State Laws You Should Know
Bill Ward, Executive Vice President, HBAI
Illinois has no state statutes regarding the warranty of residential structures. What protects new home buyers in Illinois is the doctrine of the implied warranty of habitability; a creature of the judiciary that is narrowly tailored to protect residential dwellers from latent defects that interfere with the habitability of their residences.
The Implied Warranty Law in Illinois is the product of a series of court cases over the past 50 years that provides new home buyers certain protections not granted in state statute. New home construction (Peterson v. Hubschman) and major room additions and remodeling projects (VonHoldt v.Barba & Barba) are subject to implied warranty standards in Illinois. The warranty runs with the home and subsequent purchasers who reside within the timeframe of the warranty are protected, as well (Redarowicz v. Ohlendorf).
Everything in a new home is warrantied for the first year of occupancy. Any defects, structural or otherwise, must be remedied by the builder. All structural work is then warrantied for another ten years. There is also a three year period for discovery after the ten years where if a homeowner discovers a structural defect, it can be under warranty if proven it happened in those first 11 years. Altogether, home builders issuing contracts without a disclaimer for the waiver of the implied warranty are liable for the structure of their homes for up to 14 years.
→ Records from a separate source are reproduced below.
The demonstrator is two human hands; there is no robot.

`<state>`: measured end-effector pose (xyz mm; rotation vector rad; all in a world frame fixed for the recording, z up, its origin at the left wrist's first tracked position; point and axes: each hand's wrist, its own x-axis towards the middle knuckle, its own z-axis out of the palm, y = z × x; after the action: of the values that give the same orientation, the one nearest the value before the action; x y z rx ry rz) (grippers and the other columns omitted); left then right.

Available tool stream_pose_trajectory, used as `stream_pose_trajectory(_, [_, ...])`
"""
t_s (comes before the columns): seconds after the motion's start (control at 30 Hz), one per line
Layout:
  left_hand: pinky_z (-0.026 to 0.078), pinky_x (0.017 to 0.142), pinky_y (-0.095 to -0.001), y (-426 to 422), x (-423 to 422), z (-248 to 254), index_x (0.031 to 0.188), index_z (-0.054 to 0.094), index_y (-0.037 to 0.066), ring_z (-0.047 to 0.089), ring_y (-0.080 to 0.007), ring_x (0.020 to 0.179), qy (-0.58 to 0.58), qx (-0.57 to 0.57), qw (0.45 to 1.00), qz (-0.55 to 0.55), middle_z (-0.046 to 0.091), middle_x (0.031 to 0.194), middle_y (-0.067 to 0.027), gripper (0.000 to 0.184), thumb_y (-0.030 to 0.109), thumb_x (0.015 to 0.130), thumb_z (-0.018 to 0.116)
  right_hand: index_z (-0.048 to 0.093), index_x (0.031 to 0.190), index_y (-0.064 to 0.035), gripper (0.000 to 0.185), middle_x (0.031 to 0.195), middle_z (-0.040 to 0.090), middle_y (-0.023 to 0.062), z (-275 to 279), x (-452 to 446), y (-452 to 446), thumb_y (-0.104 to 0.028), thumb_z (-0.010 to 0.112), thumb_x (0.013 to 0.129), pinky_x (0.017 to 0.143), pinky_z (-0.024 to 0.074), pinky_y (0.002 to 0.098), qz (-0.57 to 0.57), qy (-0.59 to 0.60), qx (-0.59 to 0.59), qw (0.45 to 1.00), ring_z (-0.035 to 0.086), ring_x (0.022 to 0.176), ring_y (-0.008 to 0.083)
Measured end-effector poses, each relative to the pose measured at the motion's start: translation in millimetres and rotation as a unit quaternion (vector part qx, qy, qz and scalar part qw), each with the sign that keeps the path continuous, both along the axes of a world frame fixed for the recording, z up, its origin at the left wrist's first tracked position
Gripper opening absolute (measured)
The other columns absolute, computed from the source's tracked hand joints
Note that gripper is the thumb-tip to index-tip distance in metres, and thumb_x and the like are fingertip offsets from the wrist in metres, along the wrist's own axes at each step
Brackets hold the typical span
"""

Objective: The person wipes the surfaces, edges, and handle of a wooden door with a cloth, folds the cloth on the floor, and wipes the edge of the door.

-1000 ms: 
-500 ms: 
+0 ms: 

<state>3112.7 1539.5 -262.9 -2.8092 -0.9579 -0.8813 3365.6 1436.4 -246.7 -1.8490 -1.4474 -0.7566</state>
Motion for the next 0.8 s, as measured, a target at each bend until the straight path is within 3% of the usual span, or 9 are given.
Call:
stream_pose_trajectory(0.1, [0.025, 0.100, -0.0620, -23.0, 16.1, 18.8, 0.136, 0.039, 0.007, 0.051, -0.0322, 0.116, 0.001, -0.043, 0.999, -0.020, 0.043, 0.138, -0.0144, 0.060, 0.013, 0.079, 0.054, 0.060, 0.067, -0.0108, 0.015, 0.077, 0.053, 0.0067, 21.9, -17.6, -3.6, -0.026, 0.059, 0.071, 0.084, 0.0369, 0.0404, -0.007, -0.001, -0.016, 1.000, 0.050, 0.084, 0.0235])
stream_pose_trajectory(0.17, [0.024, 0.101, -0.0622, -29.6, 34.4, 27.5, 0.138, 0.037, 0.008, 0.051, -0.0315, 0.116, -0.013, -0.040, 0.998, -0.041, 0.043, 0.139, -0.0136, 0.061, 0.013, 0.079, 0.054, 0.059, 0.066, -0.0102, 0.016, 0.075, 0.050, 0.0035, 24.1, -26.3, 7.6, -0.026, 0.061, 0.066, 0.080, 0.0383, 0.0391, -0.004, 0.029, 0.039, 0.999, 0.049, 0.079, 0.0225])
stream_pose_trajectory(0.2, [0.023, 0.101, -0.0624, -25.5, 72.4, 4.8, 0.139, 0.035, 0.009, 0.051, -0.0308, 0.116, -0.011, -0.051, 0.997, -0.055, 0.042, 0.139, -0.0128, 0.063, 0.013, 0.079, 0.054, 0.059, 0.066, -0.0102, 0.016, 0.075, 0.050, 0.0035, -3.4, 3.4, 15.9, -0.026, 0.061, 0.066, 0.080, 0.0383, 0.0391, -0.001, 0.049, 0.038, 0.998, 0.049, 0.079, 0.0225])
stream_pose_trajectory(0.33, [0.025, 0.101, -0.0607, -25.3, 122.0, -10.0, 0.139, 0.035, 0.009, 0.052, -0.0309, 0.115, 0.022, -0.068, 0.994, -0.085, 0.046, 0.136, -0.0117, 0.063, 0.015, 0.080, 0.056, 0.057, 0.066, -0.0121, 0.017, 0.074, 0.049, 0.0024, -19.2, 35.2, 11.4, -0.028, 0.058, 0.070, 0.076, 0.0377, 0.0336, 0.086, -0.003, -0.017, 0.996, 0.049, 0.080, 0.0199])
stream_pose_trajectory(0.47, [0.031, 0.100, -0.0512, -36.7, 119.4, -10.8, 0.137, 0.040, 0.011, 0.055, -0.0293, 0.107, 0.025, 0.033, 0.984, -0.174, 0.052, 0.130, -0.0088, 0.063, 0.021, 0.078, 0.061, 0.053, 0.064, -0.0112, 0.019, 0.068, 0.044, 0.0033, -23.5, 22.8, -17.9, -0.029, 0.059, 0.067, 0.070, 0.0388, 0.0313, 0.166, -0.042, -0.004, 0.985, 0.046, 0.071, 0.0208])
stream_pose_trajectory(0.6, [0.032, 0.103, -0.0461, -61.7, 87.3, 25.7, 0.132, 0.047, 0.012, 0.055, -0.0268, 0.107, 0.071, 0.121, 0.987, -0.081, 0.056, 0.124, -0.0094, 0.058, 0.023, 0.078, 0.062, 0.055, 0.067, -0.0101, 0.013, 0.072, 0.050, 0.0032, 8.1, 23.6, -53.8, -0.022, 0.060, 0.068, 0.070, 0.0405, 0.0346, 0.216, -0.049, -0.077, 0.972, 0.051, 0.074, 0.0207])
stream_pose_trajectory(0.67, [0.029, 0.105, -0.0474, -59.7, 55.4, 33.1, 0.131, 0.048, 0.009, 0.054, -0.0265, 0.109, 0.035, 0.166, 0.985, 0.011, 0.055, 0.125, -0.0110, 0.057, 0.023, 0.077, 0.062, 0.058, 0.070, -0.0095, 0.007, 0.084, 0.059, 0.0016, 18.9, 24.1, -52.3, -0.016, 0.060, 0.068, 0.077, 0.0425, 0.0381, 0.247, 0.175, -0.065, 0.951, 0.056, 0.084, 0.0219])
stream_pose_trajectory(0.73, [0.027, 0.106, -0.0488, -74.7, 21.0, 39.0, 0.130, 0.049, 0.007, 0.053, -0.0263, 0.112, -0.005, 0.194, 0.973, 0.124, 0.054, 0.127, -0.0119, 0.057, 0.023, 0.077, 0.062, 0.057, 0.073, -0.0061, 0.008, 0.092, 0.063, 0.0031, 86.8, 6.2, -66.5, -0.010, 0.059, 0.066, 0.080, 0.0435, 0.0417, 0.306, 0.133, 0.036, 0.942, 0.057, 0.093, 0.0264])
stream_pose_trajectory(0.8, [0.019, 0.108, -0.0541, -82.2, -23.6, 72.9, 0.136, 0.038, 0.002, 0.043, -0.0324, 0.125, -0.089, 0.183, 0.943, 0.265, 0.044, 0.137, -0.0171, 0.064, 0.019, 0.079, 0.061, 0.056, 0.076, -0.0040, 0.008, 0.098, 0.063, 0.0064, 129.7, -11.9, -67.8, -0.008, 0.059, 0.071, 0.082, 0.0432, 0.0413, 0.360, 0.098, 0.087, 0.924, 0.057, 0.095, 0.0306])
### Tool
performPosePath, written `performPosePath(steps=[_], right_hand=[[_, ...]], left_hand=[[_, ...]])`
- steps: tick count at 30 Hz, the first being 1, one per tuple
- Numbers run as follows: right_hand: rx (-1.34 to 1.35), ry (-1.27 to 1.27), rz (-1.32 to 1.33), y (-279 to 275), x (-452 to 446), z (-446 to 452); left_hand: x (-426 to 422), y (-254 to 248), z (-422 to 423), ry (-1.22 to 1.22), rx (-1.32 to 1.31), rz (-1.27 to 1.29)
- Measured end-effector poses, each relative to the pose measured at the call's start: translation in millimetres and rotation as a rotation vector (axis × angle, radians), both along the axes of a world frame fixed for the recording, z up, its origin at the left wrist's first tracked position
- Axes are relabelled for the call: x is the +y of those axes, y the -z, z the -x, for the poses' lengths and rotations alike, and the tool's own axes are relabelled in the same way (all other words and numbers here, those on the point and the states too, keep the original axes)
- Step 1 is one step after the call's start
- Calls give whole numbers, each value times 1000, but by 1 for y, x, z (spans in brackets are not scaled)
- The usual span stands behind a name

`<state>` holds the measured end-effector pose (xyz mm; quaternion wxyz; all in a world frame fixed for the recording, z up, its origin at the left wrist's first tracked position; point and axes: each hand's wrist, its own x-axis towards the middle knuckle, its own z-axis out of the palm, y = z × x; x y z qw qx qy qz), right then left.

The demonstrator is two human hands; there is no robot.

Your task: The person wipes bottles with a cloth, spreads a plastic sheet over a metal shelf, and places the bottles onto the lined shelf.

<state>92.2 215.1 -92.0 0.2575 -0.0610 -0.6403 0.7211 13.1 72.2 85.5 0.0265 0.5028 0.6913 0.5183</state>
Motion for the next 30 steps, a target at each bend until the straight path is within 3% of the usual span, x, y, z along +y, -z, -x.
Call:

From time to time, bills are introduced that mandate a ten year warranty on the purchase of a new home. HBAI opposes this even though it shortens the time of liability. We do this because Illinois allows contractors to place limited liability language into their contracts. Most builders limit their liability by placing a disclaimer for the waiver of the implied warranty into their standard contracts. This provision is negotiable between the builder and the buyer, and it provides a negotiating tool in the bargaining exchange. Builders may discount the price of the home, for example, if the contract limits the years of liability for the structure of the home.
Arbitration may be used when builders and home owners disagree on whether a defect should be cured by the builder. This is an effective and thrifty way to resolve a disagreement between the builder and the owner. Many circuit court judges refuse to hear a case of this nature unless an arbitration tribunal has made judgment on the matter. Arbitration is not always required and DOES NOT preclude either side from going to court. If either side is unhappy with the outcome of the arbitration, they are welcome to petition the courts for judgment.
One case that could greatly affect the application of the implied warranty law is to be heard soon in the Illinois Supreme Court. In the case of Fattah v. Bim, John Fattah of Glenview claimed that defects to his patio should be repaired by the builder, Mirek Bim. But Fattah did not buy the home from Bim; the original owner was Beth Lubeck, who signed a contract with Bim that contained a disclaimer to waive the implied warranty.
The circuit court ruled in favor of Bim, finding that Fattah’s claim was barred by a disclaimer of the implied warranty signed by Lubeck. Fattah then filed suit in Appellate Court. Bim never received notice of the Appeal and the Appellate Court ruled in favor of Fattah due to Bim’s failure to provide written or oral argument.
Bim has now moved the case up to the Illinois Supreme Court where they are asking the Appeals Court decision be dismissed because the case was the court actions were a violation of Bim’s due process rights. HBAI plans to file an Amicus Brief on behalf of Bim by November 4, 2015. Attorney John P. Cooney has been selected by HBAI to write the brief on behalf of our Association. Legal assistance is being provided by NAHB and they will join us in the Amicus Brief. HBAI will also be contacting each of our local associations to request that they join in as well.
Builders in Illinois could be greatly harmed by prospective liability cases should Bim lose his case at the Illinois Supreme Court. Cooney believes builders could be liable for homes built going back to 2001. HBAI is dedicated to protect the contractual rights and privileges of its builders. Hopefully, we will hear soon that the Appellate Court decision has been struck down and that our builder’s current contracts protect them from unforeseen liabilities.